Mais la techno s’est construite en rupture par rapport au rock. Les codes de ce courant, dernier grand mouvement innovant de l’histoire de la musique moderne, sont ce qu’ils sont et il serait abscons de considérer que Jef K a constitué une brillante première partie de Laurent Garnier. Même si, lorsque ce dernier débarque telle une star au mitan bien tassé de la nuit, le public est déjà chauffé à blanc.

 

Laurent Garnier n’est pas là pour faire monter la pression ou transformer en étuve le chapiteau au sol boueux. Plutôt pour livrer sa vision, sensible, lyrique, franchement cinématique par moments.

Tête d’affiche de Paco Tyson 2018 – Nantes, Laurent Garnier a généré un afflux de festivaliers très important dès le vendredi soir.

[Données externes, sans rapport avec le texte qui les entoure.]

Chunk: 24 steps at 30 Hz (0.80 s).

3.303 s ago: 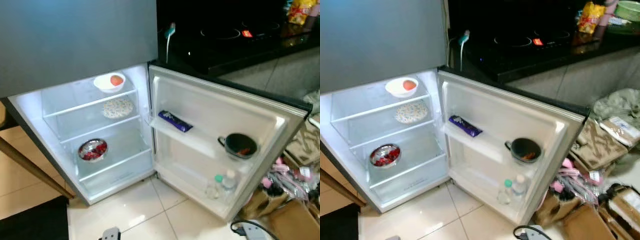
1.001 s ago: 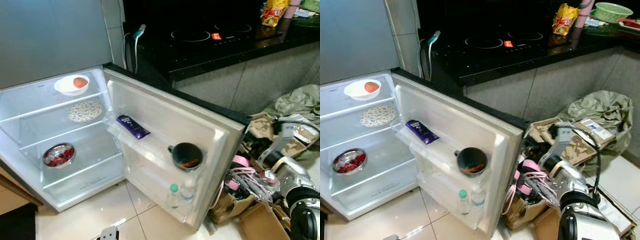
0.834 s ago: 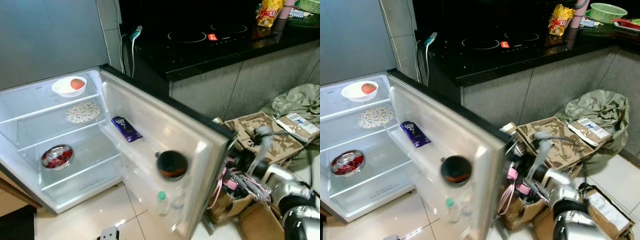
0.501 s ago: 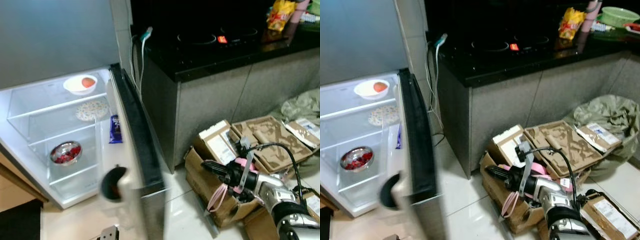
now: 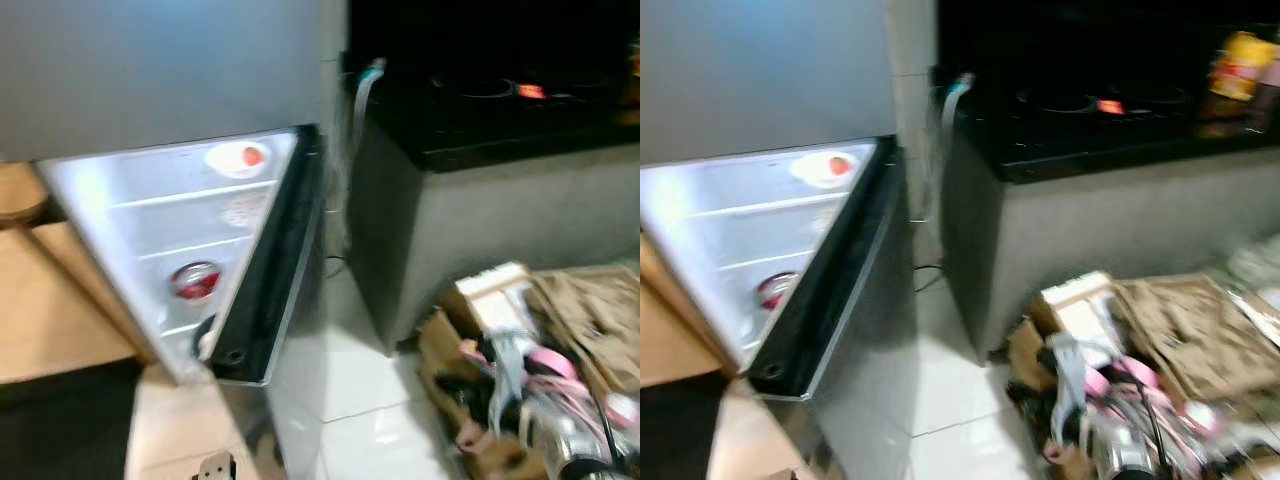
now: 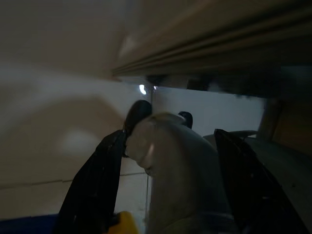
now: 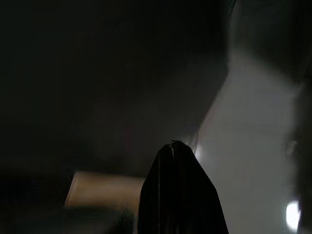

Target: Restocking fridge

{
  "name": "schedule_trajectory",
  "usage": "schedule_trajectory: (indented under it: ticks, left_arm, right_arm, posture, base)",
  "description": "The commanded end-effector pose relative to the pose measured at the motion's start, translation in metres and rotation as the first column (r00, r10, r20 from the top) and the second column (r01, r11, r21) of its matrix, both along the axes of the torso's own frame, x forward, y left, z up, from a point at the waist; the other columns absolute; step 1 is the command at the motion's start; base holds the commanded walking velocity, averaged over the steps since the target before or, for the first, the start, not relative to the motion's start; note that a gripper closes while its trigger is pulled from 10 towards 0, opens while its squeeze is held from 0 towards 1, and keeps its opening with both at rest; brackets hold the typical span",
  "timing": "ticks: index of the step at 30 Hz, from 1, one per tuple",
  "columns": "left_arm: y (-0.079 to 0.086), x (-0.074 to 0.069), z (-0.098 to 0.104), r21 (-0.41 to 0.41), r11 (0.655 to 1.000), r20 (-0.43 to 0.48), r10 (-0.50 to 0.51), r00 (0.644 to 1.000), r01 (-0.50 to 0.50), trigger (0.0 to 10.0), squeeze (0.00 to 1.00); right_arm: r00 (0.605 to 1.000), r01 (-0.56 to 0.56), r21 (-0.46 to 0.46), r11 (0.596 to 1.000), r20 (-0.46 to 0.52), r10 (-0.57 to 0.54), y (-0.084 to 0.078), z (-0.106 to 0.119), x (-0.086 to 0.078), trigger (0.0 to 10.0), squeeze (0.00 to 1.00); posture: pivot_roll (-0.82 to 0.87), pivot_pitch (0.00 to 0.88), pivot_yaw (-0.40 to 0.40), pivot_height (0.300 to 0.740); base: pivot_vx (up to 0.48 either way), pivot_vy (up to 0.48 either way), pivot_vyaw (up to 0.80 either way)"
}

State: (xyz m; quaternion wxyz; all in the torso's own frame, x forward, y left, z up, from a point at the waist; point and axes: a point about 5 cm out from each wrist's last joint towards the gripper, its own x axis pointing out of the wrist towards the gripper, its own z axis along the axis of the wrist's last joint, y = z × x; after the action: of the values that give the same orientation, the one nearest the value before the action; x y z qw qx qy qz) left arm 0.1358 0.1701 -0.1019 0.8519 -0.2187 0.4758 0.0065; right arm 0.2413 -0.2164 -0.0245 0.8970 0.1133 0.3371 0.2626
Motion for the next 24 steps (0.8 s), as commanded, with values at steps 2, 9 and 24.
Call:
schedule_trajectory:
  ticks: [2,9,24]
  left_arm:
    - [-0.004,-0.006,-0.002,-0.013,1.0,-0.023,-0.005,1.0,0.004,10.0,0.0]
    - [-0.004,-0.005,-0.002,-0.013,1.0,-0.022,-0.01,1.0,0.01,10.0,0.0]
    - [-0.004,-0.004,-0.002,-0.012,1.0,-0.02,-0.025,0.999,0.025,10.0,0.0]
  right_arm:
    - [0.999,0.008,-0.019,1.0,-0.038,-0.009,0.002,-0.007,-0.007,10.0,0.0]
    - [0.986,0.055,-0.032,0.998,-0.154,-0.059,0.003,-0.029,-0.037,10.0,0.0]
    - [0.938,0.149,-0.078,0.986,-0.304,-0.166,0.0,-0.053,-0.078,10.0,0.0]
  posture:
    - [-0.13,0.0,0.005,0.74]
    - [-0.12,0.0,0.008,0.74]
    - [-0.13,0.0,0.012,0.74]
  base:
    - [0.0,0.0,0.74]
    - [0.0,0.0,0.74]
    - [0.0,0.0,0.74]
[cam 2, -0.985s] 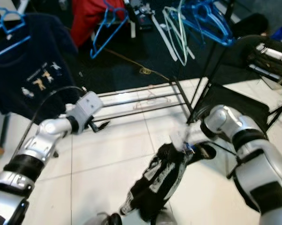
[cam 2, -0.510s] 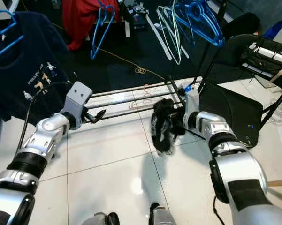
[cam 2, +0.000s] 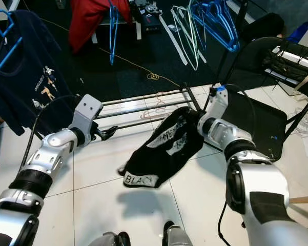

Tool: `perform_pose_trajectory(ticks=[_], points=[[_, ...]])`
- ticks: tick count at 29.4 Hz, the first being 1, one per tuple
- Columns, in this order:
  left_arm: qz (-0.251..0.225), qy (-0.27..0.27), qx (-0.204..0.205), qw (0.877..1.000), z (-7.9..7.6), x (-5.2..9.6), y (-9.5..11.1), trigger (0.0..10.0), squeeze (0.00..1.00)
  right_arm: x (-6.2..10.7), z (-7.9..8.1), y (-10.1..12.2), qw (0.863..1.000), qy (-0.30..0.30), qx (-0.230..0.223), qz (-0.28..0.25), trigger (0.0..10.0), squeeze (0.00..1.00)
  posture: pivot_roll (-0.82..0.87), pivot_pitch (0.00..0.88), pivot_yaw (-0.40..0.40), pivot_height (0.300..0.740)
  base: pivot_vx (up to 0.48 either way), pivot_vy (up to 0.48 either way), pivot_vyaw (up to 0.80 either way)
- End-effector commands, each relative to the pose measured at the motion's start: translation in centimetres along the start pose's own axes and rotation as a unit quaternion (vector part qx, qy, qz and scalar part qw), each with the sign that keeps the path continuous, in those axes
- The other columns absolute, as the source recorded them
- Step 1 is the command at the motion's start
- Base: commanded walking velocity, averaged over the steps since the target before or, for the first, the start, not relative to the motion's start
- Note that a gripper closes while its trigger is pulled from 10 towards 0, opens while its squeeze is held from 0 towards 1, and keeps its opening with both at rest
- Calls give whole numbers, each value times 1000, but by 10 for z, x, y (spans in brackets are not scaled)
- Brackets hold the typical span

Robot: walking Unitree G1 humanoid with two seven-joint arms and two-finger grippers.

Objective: Hang hanger

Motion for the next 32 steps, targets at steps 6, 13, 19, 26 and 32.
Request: perform_pose_trajectory(ticks=[6,13,19,26,32], points=[[19,-12,-42,999,0,6,-10,10000,0,22,57,-61,792,327,429,286,0,0,-68,206,-72,740,0,0,0],[20,-12,-56,998,-1,8,-9,10000,0,41,71,-87,691,431,479,328,0,0,-58,196,-78,740,0,0,0],[11,-12,-45,999,-1,7,-7,10000,0,53,58,-87,659,424,513,352,0,0,-67,196,-73,740,0,0,0],[-37,-85,-22,995,-25,5,11,10000,0,37,47,-53,652,326,618,293,0,0,-85,207,-56,740,0,0,0],[-41,-102,-20,994,-32,4,12,10000,533,33,50,-45,651,315,633,275,0,0,-85,207,-56,740,0,0,0]])
Point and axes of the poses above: a point about 5 cm out from each wrist's last joint towards the gripper, its own x axis pointing back from the gripper into the wrist, its own y axis along the axis of the wrist's last joint, z = x × y, the point moved 4 cm from there along -x, pointing out of the wrist towards the gripper, and after that the axes turned 15 degrees about -x, right-handed, at the moved point
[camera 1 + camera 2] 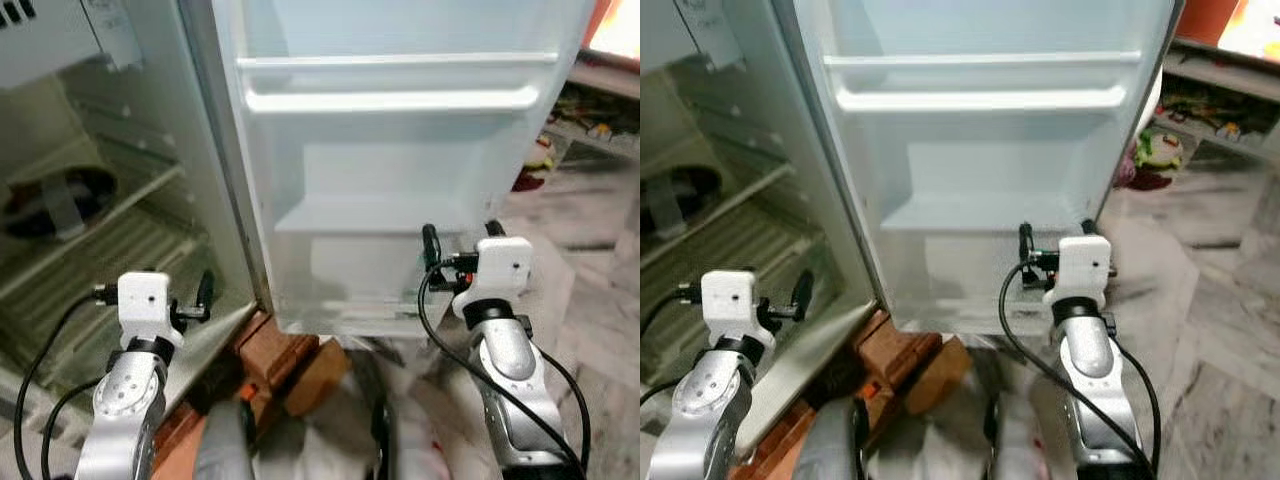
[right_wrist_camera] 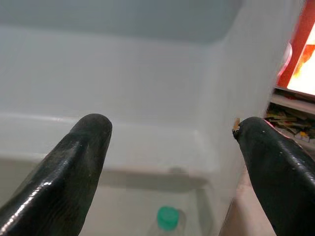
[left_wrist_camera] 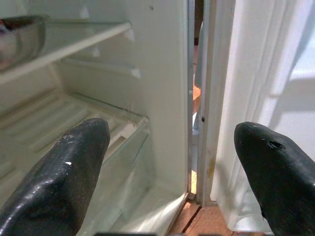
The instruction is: Restocking fridge
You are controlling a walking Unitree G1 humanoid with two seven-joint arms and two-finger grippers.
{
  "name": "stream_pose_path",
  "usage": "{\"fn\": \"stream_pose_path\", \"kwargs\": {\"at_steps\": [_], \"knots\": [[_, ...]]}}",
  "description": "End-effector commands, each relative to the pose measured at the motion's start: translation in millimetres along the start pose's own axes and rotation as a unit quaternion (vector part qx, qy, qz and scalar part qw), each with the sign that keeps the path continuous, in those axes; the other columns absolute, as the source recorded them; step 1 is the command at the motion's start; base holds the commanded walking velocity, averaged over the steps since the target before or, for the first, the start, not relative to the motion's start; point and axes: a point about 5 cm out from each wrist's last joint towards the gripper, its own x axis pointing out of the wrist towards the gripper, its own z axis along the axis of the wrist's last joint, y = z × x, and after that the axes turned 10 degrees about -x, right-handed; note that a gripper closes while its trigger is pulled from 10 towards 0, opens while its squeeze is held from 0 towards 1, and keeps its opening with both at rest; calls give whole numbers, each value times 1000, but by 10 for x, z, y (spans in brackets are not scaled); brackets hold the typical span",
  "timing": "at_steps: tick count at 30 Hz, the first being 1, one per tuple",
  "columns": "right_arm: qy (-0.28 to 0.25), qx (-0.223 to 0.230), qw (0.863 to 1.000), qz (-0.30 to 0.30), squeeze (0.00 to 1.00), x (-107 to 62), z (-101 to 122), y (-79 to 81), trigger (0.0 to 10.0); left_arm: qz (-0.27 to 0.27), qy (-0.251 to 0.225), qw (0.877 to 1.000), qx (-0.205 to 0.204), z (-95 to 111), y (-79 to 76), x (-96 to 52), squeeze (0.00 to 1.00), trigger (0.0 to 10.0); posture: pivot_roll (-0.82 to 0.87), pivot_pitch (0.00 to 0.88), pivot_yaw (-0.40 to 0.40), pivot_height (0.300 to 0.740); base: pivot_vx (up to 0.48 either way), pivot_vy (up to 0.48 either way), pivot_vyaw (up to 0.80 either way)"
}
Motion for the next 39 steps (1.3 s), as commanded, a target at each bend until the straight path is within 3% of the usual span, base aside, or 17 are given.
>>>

« Godfather » de la techno à la française, en activité depuis 1987, bien plus respecté par ses pairs de Détroit que peuvent l’être, au hasard, les Daft Punk, Laurent Garnier est une figure cultivant son inaccessibilité, membre de la « jet set » techno internationale. Il suffisait pour  s’en convaincre de le voir tomber dans les bras du rare et adulé Ricardo Villalobos qui lui succédait. Peintre germano-chilien d’une techno impressionniste, organique et épurée, aux rythmes caressants, le grand Villalobos marquait pour sa part tout de suite son territoire. Inaugurant son set par sa relecture du « Riders on the storm » de The Doors. Comme pour affirmer son attachement à ce classique de la contre-culture. Classique d’un groupe ayant enfanté tout un pan du rock à la noirceur la plus opiacée.

En se produisant à Paco Tyson 2018 – Nantes, Ricardo Villalobos a créé l’évènement dans la mesure où sa dernière apparition scénique en France remontait au Cabaret Sauvage à Paris en 2011.

Le lendemain, la foule est là encore au rendez-vous. La bonne humeur du facétieux local de l’étape MLC, les clins d’oeil du français In Aeternam Vale, le tunnel psychédélique d’Alqa Wake pimentent la soirée. Mais Paco Tyson a surtout fait très fort en mettant à son affiche à la fois la berlinoise Ellen Allien et l’américain Robert Hood, pionnier de la techno de Détroit avec Underground Resistance (collectif dont il s’émancipera ensuite).

 

Une foule dense s’est pressée à Paco Tyson 2018 – Nantes le samedi 28 avril dernier.

Honneur aux dames. Même s’il y a un paradoxe à faire jouer l’allemande avant l’américain dans la mesure où c’est lui qui a été le précurseur de tout un pan « minimal » de la techno largement popularisé outre-Rhin par le label BPitch Control d’Ellen Allien.

 

Ellen Allien impose un set sans temps mort, rapidement athlétique. La température monte et l’artiste se déleste de sa veste de sport pour entamer des katas de mante religieuse synchrones avec sa techno souvent brutale.

Ellen Allien a fait sensation au Paco Tyson 2018 – Nantes, réveillant chez toute une frange de danseurs et danseuses une soudaine passion pour les lunettes à verre fumés.

Mais quand survient Robert Hood, on réalise qu’il est temps de rendre à César un genre qui lui appartient. Calmement, méthodiquement, l’américain construit un set technique, par paliers. Démarrant les festivités avec des missiles technos ponctués de samples soul, sur lesquels il greffe des breakbeats sauvages et denses. Avant de laisser se déployer une série de titres minimaux et hypnotiques qui ont fait sa réputation.

 

La fête se termine. La fatigue et les excès d’émotion ont raison de tout, même des festivaliers les plus déterminés. Au grand soulagement des riverains du pôle universitaire Chantrerie Grandes écoles où le festival a battu son plein pendant deux nuits. Elle se poursuit ce soir, dimanche 29 avril 2018. Rendez-vous pour une série de DJ sets de clôture gratuits au sein du club « kingsize » de la ville, le Warehouse. En matière de techno, le futur est décidément aussi à Nantes.